IT'S not just the nature of dark matter that's a mystery - even its abundance is inexplicable. But if our universe is just one of many possible universes, at least this conundrum can be explained.
The total amount of dark matter - the unseen stuff thought to make up most of the mass of the universe - is five to six times that of normal matter. This difference sounds pretty significant, but it could have been much greater, because the two types of matter probably formed via radically different processes shortly after the big bang. The fact that the ratio is so conducive to a life-bearing universe "looks like a tremendous coincidence", says Raphael Bousso at the University of California, Berkeley.
Ben Freivogel, also at UCB, wondered if the ratio can be explained using the anthropic principle which, loosely stated, says that the properties of the universe must be suitable for the emergence of life, otherwise we wouldn't be here asking questions about it. In order to avoid questions about how these properties became so finely tuned, the anthropic principle is combined with the idea that our universe is part of a multiverse, in which each universe has randomly determined properties.

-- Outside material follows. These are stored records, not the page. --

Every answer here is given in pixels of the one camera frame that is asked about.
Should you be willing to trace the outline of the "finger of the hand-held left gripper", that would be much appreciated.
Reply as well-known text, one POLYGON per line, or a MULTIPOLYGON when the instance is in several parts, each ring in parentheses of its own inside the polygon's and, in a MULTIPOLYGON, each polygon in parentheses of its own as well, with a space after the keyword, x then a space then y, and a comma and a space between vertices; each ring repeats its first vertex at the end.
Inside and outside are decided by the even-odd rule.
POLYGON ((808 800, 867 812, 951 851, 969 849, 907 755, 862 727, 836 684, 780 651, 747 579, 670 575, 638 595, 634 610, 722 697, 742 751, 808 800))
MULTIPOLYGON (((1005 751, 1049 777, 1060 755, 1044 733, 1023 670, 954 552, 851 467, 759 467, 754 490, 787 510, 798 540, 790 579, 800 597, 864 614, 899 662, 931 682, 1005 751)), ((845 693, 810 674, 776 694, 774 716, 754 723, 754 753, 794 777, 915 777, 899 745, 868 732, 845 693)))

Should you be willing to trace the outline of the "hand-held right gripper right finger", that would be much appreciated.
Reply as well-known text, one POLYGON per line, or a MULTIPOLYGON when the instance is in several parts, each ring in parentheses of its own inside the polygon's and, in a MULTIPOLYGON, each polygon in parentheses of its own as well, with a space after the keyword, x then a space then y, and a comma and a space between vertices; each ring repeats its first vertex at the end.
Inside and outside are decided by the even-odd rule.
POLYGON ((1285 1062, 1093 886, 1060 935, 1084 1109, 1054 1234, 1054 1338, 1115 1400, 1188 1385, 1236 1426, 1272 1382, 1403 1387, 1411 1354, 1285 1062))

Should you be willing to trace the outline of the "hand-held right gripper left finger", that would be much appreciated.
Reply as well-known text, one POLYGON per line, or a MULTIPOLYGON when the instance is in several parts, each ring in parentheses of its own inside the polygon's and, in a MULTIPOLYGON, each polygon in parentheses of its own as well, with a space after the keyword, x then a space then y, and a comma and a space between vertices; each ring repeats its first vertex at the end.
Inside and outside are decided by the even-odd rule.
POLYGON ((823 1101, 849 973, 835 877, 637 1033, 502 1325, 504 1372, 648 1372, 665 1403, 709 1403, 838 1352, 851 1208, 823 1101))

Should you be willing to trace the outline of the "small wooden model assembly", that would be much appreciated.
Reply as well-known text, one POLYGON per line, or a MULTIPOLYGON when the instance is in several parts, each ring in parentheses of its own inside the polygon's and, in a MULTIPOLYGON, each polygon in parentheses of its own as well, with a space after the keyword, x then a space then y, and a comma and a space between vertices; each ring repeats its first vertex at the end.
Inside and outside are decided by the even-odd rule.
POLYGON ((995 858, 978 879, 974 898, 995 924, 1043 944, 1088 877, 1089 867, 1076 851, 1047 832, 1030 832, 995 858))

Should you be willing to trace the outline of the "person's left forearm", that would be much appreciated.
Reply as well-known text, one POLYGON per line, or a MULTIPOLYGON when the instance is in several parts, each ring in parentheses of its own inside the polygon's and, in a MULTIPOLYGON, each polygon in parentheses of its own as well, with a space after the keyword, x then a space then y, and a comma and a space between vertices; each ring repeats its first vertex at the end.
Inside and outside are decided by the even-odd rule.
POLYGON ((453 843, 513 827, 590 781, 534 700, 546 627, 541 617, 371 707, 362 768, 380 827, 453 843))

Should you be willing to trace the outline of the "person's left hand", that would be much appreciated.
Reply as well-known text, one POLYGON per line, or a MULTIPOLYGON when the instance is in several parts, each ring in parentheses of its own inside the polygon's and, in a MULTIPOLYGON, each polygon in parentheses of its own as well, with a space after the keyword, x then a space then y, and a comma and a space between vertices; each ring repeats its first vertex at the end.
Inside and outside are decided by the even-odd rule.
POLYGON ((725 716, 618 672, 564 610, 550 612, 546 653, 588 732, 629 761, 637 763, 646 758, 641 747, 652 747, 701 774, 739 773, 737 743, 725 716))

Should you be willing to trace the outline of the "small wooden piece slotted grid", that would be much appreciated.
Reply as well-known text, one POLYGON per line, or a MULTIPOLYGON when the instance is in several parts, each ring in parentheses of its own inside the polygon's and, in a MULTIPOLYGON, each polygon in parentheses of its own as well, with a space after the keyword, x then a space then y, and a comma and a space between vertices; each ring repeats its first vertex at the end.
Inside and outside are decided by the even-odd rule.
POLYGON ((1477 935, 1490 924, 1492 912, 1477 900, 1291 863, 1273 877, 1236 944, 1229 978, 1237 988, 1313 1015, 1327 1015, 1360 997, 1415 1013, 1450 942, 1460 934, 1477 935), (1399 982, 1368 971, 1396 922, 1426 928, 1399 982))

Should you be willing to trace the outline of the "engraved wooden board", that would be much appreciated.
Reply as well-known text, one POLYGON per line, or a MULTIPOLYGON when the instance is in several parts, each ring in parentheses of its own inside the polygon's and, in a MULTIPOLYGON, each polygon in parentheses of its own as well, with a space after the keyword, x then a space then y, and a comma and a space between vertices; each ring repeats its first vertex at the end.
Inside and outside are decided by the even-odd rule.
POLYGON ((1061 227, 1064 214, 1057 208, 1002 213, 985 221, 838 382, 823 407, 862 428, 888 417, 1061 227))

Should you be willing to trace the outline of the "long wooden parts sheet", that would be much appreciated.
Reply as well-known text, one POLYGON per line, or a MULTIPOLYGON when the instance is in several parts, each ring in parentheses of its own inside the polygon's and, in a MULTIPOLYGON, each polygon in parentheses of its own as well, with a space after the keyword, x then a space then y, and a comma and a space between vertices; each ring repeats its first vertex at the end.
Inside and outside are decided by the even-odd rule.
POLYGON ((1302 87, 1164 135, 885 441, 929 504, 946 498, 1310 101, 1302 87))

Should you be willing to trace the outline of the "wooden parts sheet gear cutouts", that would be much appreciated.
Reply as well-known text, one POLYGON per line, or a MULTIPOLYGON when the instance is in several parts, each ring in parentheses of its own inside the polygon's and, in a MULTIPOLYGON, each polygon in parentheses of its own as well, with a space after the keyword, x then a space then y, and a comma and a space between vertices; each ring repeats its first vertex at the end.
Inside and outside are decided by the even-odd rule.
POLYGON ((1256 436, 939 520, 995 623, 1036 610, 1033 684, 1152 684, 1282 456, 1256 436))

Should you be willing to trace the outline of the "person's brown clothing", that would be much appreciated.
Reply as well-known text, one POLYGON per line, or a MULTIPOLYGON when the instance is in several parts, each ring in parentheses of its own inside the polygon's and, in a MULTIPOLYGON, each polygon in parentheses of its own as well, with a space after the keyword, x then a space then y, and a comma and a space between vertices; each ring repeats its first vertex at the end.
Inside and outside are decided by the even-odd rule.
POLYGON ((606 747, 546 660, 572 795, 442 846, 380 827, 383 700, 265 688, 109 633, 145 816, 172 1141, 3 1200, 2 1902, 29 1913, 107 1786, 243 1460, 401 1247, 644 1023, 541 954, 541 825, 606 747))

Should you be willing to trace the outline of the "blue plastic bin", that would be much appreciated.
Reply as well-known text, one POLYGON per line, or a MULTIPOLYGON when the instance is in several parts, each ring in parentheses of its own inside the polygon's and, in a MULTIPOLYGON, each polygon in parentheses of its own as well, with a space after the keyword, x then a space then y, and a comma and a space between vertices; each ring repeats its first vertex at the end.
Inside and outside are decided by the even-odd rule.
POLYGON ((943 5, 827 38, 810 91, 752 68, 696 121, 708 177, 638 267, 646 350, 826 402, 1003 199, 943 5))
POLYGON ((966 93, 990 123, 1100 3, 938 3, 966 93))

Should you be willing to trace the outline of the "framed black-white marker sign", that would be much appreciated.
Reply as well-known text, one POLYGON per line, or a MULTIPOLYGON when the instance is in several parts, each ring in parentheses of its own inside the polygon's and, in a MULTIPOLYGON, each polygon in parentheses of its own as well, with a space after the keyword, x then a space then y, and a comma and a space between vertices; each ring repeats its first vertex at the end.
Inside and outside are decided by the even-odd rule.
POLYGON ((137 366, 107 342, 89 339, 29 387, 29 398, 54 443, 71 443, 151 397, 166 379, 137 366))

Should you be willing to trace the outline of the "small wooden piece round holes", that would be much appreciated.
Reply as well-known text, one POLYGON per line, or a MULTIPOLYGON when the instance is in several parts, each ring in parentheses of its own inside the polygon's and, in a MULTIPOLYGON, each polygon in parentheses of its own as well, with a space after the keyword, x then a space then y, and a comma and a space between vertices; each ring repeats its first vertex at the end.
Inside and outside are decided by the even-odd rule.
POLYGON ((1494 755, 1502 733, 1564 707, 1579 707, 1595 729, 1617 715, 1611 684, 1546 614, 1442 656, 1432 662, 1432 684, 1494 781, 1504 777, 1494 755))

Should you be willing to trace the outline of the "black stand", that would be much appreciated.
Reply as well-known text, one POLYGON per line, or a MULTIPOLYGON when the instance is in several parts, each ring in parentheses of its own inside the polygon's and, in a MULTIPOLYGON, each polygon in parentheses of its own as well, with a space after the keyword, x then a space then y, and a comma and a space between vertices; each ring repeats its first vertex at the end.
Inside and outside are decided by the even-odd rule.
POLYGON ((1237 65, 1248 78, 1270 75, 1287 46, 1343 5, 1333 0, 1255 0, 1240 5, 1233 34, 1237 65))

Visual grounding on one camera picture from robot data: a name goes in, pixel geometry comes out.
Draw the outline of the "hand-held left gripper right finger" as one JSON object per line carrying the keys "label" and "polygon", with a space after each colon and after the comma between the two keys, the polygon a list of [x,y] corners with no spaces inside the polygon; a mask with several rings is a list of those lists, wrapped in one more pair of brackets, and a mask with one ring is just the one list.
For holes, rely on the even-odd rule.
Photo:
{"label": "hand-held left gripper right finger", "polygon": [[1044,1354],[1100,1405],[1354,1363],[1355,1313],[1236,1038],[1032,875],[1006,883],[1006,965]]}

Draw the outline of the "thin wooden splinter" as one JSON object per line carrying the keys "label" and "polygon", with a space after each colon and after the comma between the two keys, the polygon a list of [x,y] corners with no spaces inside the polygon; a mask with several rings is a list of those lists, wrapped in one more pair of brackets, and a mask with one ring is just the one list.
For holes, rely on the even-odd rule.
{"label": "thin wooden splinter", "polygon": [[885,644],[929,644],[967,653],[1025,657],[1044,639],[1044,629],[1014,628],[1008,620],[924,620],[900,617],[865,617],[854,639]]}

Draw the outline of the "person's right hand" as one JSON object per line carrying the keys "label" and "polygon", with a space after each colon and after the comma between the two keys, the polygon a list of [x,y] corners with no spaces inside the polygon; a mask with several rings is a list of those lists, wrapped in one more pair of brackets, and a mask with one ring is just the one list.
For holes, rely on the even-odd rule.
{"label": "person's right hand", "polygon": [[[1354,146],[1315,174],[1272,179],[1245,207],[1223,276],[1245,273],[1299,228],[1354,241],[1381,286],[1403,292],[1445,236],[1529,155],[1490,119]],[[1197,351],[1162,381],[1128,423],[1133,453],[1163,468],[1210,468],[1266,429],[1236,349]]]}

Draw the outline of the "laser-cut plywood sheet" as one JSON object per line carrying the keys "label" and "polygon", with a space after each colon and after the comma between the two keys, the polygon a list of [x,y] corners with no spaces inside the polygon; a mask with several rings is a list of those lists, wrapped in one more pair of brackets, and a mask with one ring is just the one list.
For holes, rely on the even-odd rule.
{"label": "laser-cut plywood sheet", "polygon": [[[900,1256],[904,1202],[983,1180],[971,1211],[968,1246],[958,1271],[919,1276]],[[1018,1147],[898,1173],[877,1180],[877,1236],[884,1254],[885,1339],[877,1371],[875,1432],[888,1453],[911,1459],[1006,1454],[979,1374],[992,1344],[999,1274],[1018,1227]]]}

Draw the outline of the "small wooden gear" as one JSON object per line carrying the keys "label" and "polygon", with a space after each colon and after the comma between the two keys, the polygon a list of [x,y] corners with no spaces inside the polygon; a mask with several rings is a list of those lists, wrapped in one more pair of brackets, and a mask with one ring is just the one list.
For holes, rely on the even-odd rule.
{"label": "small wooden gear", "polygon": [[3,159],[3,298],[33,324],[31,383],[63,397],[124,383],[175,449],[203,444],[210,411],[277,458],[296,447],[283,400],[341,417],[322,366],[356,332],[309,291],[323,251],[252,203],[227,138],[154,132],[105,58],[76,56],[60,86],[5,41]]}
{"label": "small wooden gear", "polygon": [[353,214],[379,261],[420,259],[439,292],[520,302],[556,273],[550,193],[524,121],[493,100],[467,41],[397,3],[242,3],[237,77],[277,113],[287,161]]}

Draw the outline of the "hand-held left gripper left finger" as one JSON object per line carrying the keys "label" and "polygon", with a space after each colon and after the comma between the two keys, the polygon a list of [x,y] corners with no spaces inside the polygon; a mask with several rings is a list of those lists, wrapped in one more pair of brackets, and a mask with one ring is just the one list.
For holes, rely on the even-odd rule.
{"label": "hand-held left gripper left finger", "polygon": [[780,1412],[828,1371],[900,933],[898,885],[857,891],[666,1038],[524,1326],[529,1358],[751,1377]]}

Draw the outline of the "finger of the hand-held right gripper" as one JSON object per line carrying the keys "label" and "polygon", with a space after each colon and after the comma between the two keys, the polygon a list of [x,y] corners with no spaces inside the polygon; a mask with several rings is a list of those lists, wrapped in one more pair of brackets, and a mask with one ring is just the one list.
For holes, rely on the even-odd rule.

Freivogel focused on one of the favoured candidate-particles for dark matter, the axion. Axions have the right characteristics to be dark matter, but for one problem: a certain property called its "misalignment angle", which would have affected the amount of dark matter produced in the early universe. If this property is randomly determined, in most cases it would result in a severe overabundance of dark matter, leading to a universe without the large-scale structure of clusters of galaxies. To result in our universe, it has to be just the right value.
In a multiverse, each universe will have a random value for the axion's misalignment angle, giving some universes the right amount of dark matter needed to give rise to galaxies, stars, planets and life as we know it.
Freivogel combined the cosmological models of large-scale structure formation with the physics of axions to predict the most likely value for the ratio of dark matter to normal matter that would allow observers like us to emerge. He assumed that the number of observers in a universe is proportional to the number of galaxies within it.
In Freivogel's model, changing the ratio of matter type impacts the formation of galaxies, and hence observers; for example, too little dark matter would prevent the formation of galaxies and stars. His calculations show that of all the observers that might exist across the many universes, most would live in a universe with the dark matter abundance found in ours. In other words, we would be less likely to be here if our abundance of dark matter were different (www.arxiv.org/abs/0810.0703).